• [Problem description] Make a verbatim copy of all the records. Skip every image.

[Items from a data source]
****************************************

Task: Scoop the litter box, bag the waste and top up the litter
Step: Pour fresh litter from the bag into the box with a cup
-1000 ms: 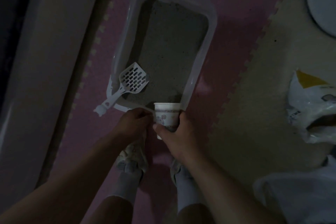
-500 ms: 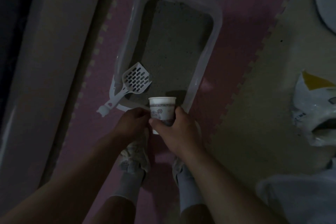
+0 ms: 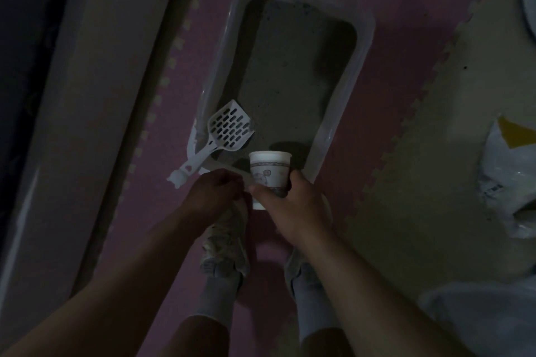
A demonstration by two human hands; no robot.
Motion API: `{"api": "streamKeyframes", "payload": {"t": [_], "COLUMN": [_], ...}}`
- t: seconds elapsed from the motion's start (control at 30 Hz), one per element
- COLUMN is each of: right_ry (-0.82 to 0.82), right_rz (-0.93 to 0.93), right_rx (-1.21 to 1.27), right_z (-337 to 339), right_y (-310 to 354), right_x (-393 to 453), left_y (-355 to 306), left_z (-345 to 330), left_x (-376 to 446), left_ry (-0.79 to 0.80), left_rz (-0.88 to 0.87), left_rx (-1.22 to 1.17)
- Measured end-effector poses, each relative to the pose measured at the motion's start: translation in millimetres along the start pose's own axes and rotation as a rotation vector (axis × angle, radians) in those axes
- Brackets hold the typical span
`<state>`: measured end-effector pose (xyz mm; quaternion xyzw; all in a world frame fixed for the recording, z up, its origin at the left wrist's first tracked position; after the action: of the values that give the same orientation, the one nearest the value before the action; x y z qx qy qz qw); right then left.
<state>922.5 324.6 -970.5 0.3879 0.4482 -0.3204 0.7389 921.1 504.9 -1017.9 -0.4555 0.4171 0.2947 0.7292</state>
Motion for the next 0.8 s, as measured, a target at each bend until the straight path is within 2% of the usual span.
{"api": "streamKeyframes", "payload": {"t": [0.23,0.4,0.57,0.8], "right_ry": [0.022,0.077,0.041,0.058], "right_rz": [-0.021,-0.037,-0.053,-0.02], "right_rx": [0.06,0.106,0.176,0.212], "right_z": [-1.8,-9.7,-18.0,3.8], "right_y": [12.0,15.3,11.1,16.8], "right_x": [1.3,1.4,8.3,-13.7], "left_y": [2.0,-2.5,-9.8,-27.0], "left_z": [5.1,7.9,9.7,21.7], "left_x": [-2.4,0.5,2.9,-11.6], "left_ry": [0.009,0.004,-0.002,0.015], "left_rz": [0.015,0.013,-0.026,-0.024], "left_rx": [-0.067,-0.013,0.058,0.025]}}
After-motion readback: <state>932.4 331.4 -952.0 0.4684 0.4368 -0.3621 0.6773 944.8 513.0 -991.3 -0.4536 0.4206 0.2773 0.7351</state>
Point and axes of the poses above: each hand's wrist, its own x-axis towards the middle knuckle, its own z-axis out of the back of the hand, y = z × x, the point moved 4 cm from there along x, towards the middle knuckle, and after that the axes turned 5 degrees about -z, right-handed, at the moved point
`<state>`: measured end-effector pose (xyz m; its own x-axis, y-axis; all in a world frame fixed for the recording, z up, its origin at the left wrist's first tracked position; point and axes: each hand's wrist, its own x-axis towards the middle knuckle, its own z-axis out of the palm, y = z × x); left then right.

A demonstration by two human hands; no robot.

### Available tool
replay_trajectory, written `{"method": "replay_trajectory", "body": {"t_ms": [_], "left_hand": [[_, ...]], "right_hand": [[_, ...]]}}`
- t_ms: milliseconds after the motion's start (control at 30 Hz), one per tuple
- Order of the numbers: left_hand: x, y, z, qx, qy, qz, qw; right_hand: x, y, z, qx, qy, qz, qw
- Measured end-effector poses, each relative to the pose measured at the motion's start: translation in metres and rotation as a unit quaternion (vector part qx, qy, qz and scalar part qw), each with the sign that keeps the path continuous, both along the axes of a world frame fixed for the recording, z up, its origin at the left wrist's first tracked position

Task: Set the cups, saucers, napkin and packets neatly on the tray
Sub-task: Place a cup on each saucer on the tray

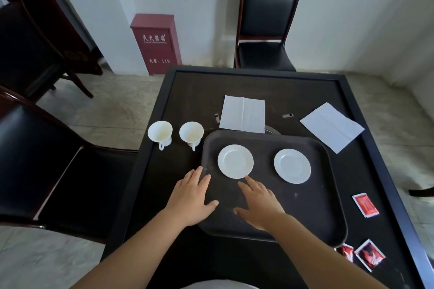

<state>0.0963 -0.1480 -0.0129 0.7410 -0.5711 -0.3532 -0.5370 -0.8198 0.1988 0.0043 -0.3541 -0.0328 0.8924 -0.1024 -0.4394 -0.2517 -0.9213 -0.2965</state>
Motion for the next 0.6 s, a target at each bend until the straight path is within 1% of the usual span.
{"method": "replay_trajectory", "body": {"t_ms": [267,467,600], "left_hand": [[0.002,0.009,0.022,-0.028,-0.013,-0.001,1.0],[0.033,0.028,0.035,-0.052,-0.039,0.014,0.998],[0.062,0.042,0.038,-0.071,-0.04,0.025,0.996]], "right_hand": [[0.003,0.015,0.023,0.004,-0.016,0.002,1.0],[0.043,0.03,0.042,0.014,-0.035,0.014,0.999],[0.082,0.043,0.048,0.015,-0.047,0.032,0.998]]}}
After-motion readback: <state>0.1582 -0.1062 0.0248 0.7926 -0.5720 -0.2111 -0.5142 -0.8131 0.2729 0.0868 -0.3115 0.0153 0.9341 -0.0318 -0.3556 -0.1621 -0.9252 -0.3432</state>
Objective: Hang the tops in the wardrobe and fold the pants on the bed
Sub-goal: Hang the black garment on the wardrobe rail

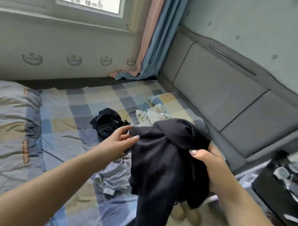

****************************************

• [Answer box]
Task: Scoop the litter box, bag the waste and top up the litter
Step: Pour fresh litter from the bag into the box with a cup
-1000 ms: 
-500 ms: 
+0 ms: 
A demonstration by two human hands; no robot.
Motion API: `{"api": "streamKeyframes", "payload": {"t": [_], "COLUMN": [_], ...}}`
- t: seconds elapsed from the motion's start (control at 30 Hz), one per element
- COLUMN is each of: right_ry (-0.82 to 0.82), right_rz (-0.93 to 0.93), right_rx (-1.21 to 1.27), right_z (-337 to 339), right_y (-310 to 354), right_x (-393 to 453), left_y (-355 to 306), left_z (-345 to 330), left_x (-376 to 446), left_ry (-0.79 to 0.80), left_rz (-0.88 to 0.87), left_rx (-1.22 to 1.17)
- Measured end-effector poses, each relative to the pose measured at the motion's start: translation in millimetres along the start pose's own axes and rotation as a rotation vector (axis × angle, radians) in those axes
- Brackets hold the typical span
`<state>`: measured end-effector pose (xyz mm; quaternion xyzw; all in a world frame fixed for the recording, z up, its origin at the left wrist's first tracked position; after the action: of the values that give the same orientation, the one nearest the value before the action; x y z qx qy qz qw); right then left.
<state>922.5 324.6 -970.5 0.3879 0.4482 -0.3204 0.7389 921.1 504.9 -1017.9 -0.4555 0.4171 0.2947 0.7292</state>
Motion for the next 0.8 s, as measured, a target at each bend until the straight path is within 2% of the usual span.
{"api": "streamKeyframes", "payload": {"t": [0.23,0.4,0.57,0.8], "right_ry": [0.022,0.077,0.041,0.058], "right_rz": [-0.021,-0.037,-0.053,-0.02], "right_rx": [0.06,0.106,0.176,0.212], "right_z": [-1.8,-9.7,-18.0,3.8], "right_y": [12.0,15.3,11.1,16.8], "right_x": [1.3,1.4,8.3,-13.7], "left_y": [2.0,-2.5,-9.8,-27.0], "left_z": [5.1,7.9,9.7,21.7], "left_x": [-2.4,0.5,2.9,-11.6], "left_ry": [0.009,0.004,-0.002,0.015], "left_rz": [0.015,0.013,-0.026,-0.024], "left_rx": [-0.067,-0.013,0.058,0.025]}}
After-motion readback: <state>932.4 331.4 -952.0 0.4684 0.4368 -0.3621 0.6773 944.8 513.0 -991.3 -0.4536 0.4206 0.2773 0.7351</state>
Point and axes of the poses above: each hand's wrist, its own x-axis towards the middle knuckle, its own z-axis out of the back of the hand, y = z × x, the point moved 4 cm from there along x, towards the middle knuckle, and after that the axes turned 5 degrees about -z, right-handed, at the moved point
`<state>`: measured end-effector pose (xyz m; its own x-axis, y-axis; all in a world frame fixed for the recording, z up, its origin at the left wrist's first tracked position; point and axes: each hand's wrist, its own x-axis towards the middle knuckle, its own z-axis out of the palm, y = z × x); left then right.

A demonstration by two human hands; no robot.

### Available tool
replay_trajectory, written `{"method": "replay_trajectory", "body": {"t_ms": [_], "left_hand": [[_, ...]], "right_hand": [[_, ...]]}}`
- t_ms: milliseconds after the motion's start (control at 30 Hz), one per tuple
- Order of the numbers: left_hand: x, y, z, qx, qy, qz, qw; right_hand: x, y, z, qx, qy, qz, qw
- Measured end-effector poses, each relative to the pose measured at the motion's start: translation in metres and rotation as a unit quaternion (vector part qx, qy, qz and scalar part qw), each with the sign that keeps the path continuous, both along the axes of a world frame fixed for the recording, z up, its origin at the left wrist's first tracked position

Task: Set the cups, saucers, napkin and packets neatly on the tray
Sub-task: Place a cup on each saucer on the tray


<state>0.0963 -0.1480 -0.0129 0.7410 -0.5711 -0.3532 -0.5370 -0.8198 0.1988 0.0043 -0.3541 -0.0328 0.8924 -0.1024 -0.4394 -0.2517 -0.9213 -0.2965</state>
Motion for the next 0.6 s, a target at each bend until the straight path is within 1% of the usual span.
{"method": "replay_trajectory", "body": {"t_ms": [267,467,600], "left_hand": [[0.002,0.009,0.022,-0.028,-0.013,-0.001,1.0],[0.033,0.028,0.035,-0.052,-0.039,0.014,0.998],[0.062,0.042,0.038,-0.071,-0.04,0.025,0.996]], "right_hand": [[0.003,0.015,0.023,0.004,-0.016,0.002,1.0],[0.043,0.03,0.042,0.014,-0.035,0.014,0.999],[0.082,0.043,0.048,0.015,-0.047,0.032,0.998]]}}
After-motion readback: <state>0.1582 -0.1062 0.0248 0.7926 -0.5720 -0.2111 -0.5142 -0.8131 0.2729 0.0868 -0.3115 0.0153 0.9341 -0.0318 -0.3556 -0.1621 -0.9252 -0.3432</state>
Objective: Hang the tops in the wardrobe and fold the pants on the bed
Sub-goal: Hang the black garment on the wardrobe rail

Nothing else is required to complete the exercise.